CUDA: Does the SM thread count matter when sizing a kernel's block

There are countless articles and SO questions explaining what a kernel's grid and block sizes should be set to and how to optimise these values, but the articles never seem to mention the SM limits. My understanding is that an SM can execute a maximum of 1536 threads and a maximum of 8 blocks. Surely these values have some relevance in such calculations, so why don't they crop up more?

E.g. if my kernel's block size is 128 threads then each SM will only run 1024 out of a possible 1536 threads, which is quite the under-utilisation.

Or maybe it's just me, and it's taken this long for that particular light-bulb moment, while everyone else "just knows" to factor in these things!

Solution

tl;dr: These numbers don't appear more often because:

You're looking at the wrong numbers.
The numbers you're looking at are very microarchitecture-dependent.

Now for the longer version:

My understanding is that an SM can execute a maximum of 1536 threads and a maximum of 8 blocks.

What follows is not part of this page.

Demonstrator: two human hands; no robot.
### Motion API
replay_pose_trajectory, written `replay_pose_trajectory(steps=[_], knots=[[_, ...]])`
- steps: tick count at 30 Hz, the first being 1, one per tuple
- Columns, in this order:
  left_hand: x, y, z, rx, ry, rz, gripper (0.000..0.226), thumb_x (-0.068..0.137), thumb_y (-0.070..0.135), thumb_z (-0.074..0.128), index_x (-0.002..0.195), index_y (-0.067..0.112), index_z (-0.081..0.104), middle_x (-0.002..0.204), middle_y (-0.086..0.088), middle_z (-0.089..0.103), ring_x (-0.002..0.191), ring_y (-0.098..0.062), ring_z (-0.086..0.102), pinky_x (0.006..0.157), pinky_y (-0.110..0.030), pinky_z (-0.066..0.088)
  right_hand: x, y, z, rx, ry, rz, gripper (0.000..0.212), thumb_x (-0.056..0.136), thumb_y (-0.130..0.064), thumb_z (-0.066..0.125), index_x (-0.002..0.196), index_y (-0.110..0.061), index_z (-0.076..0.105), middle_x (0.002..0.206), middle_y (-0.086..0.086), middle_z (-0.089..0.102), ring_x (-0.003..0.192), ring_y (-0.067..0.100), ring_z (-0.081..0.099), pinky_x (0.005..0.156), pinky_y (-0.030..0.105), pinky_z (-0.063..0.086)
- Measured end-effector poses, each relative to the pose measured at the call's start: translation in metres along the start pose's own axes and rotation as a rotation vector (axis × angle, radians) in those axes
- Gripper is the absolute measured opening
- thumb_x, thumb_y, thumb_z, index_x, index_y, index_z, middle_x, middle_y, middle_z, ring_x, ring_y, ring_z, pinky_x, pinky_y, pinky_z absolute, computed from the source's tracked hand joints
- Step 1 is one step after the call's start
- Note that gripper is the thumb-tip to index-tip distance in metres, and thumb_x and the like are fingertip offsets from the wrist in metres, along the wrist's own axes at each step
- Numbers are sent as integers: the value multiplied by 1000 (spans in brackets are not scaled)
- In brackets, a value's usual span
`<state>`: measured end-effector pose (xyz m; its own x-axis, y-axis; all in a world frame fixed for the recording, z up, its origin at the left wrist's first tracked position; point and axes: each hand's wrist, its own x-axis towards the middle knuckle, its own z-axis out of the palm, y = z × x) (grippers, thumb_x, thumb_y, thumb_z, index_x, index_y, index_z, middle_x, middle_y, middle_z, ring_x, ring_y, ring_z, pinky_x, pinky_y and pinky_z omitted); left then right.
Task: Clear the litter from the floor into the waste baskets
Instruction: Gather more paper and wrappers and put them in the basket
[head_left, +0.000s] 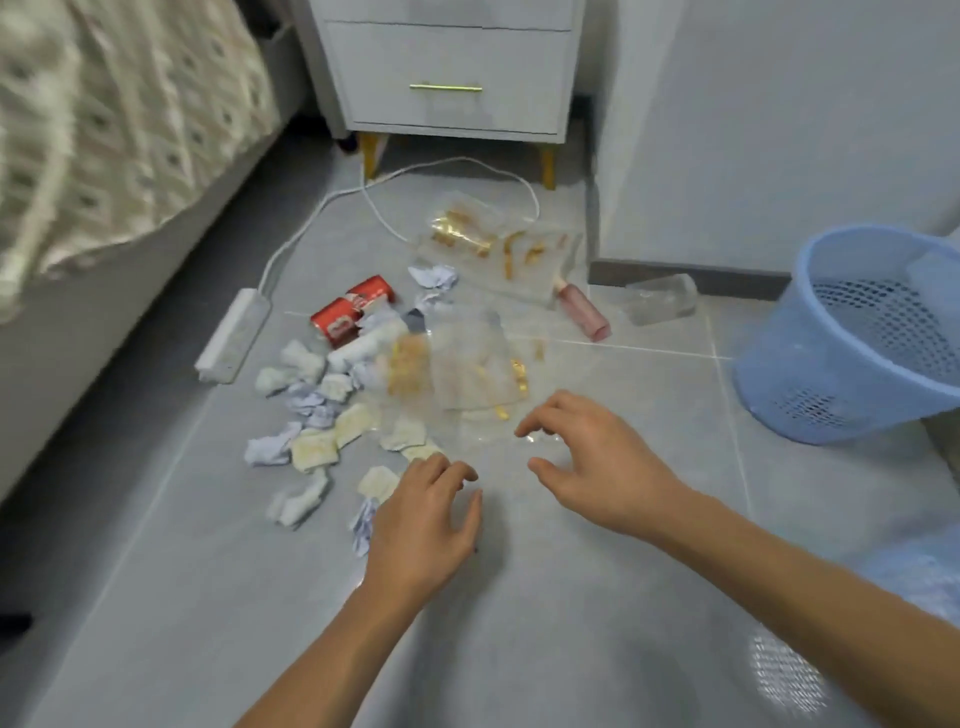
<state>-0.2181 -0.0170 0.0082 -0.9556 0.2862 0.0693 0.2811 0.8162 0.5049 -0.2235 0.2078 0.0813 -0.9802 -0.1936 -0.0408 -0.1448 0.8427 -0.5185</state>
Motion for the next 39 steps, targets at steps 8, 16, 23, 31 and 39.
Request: replay_pose_trajectory(steps=[8, 16, 23, 31, 39], knots=[[-68, -112, -10, 78, -5, -377, 45, 89, 58, 60, 130, 41, 51, 119, 15, 47, 117, -11, 47, 69, -29, 50, 71, -35, 133, -101, -393, -166, 50, 90, -28, 64, 138, -24, 54, 135, -2, 53, 126, 21, 49, 103, 38, 46], [-58, -97, 17, 107, -82, -335, 69, 83, 66, 61, 145, 46, 39, 137, 10, 38, 122, -16, 41, 83, -33, 38, 84, -26, 168, -246, -305, -207, 65, 85, -12, 58, 148, -17, 45, 153, 6, 41, 140, 30, 32, 106, 46, 46], [-52, -89, 30, 100, -51, -298, 30, 85, 43, 59, 113, 31, 54, 107, 4, 40, 103, -21, 46, 71, -34, 42, 65, -17, 164, -307, -270, -225, 42, 91, -17, 60, 133, -19, 57, 124, 3, 49, 111, 30, 42, 87, 41, 50], [-48, -81, 15, 0, -9, -247, 12, 92, 21, 59, 98, 26, 51, 98, 7, 38, 90, -18, 46, 56, -30, 37, 59, -11, 152, -156, -252, -155, 18, 85, -3, 62, 93, -15, 72, 95, -2, 51, 90, 27, 56, 70, 32, 44], [19, 3, -10, -101, 23, 47, 15, 95, 27, 61, 109, 29, 58, 106, 9, 45, 92, -14, 54, 64, -36, 50, 18, 5, 42, 55, 90, 76, 15, 77, -10, 72, 85, -22, 75, 86, -10, 54, 78, 9, 56, 69, 16, 37]])
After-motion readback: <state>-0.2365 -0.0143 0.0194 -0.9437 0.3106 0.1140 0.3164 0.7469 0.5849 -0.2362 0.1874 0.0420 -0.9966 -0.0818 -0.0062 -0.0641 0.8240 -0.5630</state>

Assuming you mean NVIDIA GPUs with compute capabilities 8.6-8.9, and looking at the CUDA compute capabilities table, we find:

Feature	CC 8.6/8.7	CC 8.9
Maximum number of resident blocks per SM	16	24
Maximum number of resident threads per SM	1536	1536

and I assume this is where you got the number 1536. (Still, not 8 blocks per SM, but 16 or 24).

Yet if we look at compute capability 8.0, e.g. on the A40 cards, it is 2048 resident threads, not 1536; and 32 resident blocks. Ditto for compute capability 9.0. So, like @RobertCrovella wrote in this comment, this is very architecture-dependent.

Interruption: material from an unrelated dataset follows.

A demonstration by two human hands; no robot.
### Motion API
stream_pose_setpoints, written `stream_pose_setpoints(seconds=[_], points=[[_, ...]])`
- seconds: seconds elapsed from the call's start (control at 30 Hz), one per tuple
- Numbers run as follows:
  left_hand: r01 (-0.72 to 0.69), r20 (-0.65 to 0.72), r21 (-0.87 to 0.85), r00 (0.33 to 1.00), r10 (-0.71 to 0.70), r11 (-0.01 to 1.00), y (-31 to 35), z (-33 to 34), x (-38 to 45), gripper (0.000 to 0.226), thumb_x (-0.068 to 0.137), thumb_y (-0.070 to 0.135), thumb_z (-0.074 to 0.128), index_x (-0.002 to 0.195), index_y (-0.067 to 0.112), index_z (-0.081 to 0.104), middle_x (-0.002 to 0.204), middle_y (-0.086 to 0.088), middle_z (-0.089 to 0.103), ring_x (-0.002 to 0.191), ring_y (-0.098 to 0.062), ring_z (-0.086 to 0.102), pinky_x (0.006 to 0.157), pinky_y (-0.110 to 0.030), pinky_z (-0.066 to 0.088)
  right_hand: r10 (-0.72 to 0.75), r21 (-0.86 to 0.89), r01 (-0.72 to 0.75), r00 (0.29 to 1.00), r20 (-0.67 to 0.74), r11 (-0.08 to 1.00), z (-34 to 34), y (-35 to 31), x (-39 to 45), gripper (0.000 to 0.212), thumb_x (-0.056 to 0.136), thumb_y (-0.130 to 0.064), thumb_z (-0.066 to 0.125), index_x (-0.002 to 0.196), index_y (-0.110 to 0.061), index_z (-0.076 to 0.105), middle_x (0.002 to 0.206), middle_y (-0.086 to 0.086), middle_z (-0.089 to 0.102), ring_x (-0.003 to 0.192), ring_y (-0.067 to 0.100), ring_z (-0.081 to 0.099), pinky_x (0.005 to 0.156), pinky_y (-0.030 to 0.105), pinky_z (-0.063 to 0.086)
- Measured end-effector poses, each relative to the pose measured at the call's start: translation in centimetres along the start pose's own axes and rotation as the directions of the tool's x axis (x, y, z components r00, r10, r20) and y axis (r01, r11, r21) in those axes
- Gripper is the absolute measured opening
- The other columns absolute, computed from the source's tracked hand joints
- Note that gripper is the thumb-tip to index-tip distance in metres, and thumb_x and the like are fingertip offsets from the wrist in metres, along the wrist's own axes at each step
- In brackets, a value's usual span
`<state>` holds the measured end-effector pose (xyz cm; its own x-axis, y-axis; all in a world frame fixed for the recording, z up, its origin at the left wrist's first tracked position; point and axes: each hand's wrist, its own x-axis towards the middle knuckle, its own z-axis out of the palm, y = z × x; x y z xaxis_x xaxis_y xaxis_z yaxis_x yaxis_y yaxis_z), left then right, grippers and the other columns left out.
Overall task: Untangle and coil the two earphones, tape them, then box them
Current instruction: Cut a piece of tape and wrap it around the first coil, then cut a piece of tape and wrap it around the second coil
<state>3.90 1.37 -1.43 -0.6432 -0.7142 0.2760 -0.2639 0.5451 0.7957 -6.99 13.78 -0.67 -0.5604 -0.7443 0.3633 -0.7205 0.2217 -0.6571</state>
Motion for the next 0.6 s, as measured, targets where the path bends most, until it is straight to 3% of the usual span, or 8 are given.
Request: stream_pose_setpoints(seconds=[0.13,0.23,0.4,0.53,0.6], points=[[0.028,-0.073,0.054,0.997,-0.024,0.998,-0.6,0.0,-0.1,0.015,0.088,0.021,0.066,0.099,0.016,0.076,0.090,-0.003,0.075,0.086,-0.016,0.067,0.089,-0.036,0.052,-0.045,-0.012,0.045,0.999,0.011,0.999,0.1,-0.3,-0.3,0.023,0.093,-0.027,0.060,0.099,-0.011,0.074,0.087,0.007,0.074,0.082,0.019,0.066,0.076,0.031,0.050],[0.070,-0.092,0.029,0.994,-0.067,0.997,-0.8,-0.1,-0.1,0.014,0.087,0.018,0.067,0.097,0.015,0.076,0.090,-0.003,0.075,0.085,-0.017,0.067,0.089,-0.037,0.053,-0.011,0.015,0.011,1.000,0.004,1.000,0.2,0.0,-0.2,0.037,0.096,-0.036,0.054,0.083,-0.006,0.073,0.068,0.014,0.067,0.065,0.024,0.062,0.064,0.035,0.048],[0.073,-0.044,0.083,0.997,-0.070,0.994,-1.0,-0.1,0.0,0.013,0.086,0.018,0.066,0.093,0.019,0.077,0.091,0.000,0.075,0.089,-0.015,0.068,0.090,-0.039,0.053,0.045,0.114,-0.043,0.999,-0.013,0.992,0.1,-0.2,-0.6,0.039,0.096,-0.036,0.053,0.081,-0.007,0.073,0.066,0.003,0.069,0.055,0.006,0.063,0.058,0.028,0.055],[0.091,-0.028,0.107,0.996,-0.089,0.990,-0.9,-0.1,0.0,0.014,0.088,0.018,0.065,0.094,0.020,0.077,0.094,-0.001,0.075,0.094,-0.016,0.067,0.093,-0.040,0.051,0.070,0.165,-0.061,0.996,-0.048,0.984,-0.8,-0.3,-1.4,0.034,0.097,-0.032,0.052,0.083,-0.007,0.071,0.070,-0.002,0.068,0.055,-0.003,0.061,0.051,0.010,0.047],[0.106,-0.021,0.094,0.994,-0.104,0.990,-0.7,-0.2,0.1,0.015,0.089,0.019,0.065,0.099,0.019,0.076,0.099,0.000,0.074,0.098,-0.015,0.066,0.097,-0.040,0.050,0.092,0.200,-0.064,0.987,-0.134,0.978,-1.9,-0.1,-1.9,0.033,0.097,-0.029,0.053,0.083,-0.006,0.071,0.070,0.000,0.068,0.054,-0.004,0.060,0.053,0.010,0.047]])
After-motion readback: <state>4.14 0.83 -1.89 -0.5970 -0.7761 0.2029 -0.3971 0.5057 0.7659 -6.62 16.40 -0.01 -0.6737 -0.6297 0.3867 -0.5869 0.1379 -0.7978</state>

but - even if you fix the GPU microarchitecture - it's still the wrong numbers!

The maximum size of a block is not equal to the maximum number of threads which may be resident on an SM. It is quite typical for multiple blocks to be resident on an SM, with warps from different blocks getting scheduled by availability. CUDA has always (?) defined the maximum block size to be 1024 threads - no more and no less, regardless of the microarchitecture.

As for the maximum grid size - that's more of a "numeric limits" kind of a thing. At the same table, you will find :


Maximum x -dimension of a grid of thread blocks	2³¹ - 1
Maximum y- or z-dimension of a grid of thread blocks	65536

These maxima don't depend on the block size in the threads, or on the maximum block size in threads. And while they depend on your microarchitecture in principle (e.g. NVIDIA could make a card which supports 128K blocks in the Y axis of the grid) - in practice, these values have not changed for many years.

Note, though, that even if the max number of resident threads is not the relevant number, if you choose a block size which doesn't _divide_ the max-resident-threads, then you will necessarily have some "slack" of potential resident threads you're not using: 1024-thread blocks with 1536 max resident threads means an SM will have either 0 or 1 resident blocks, and never utilize the potential for 512 more threads (= 16 more warps) - as @RobertCrovella mentions. But then again - whoever said you need to have those extra resident warps? Maybe your 1024 threads (= 32 warps) is enough to keep the SM busy? It's possible - depending on how your kernel code utilizes SM resources and how your warps interact.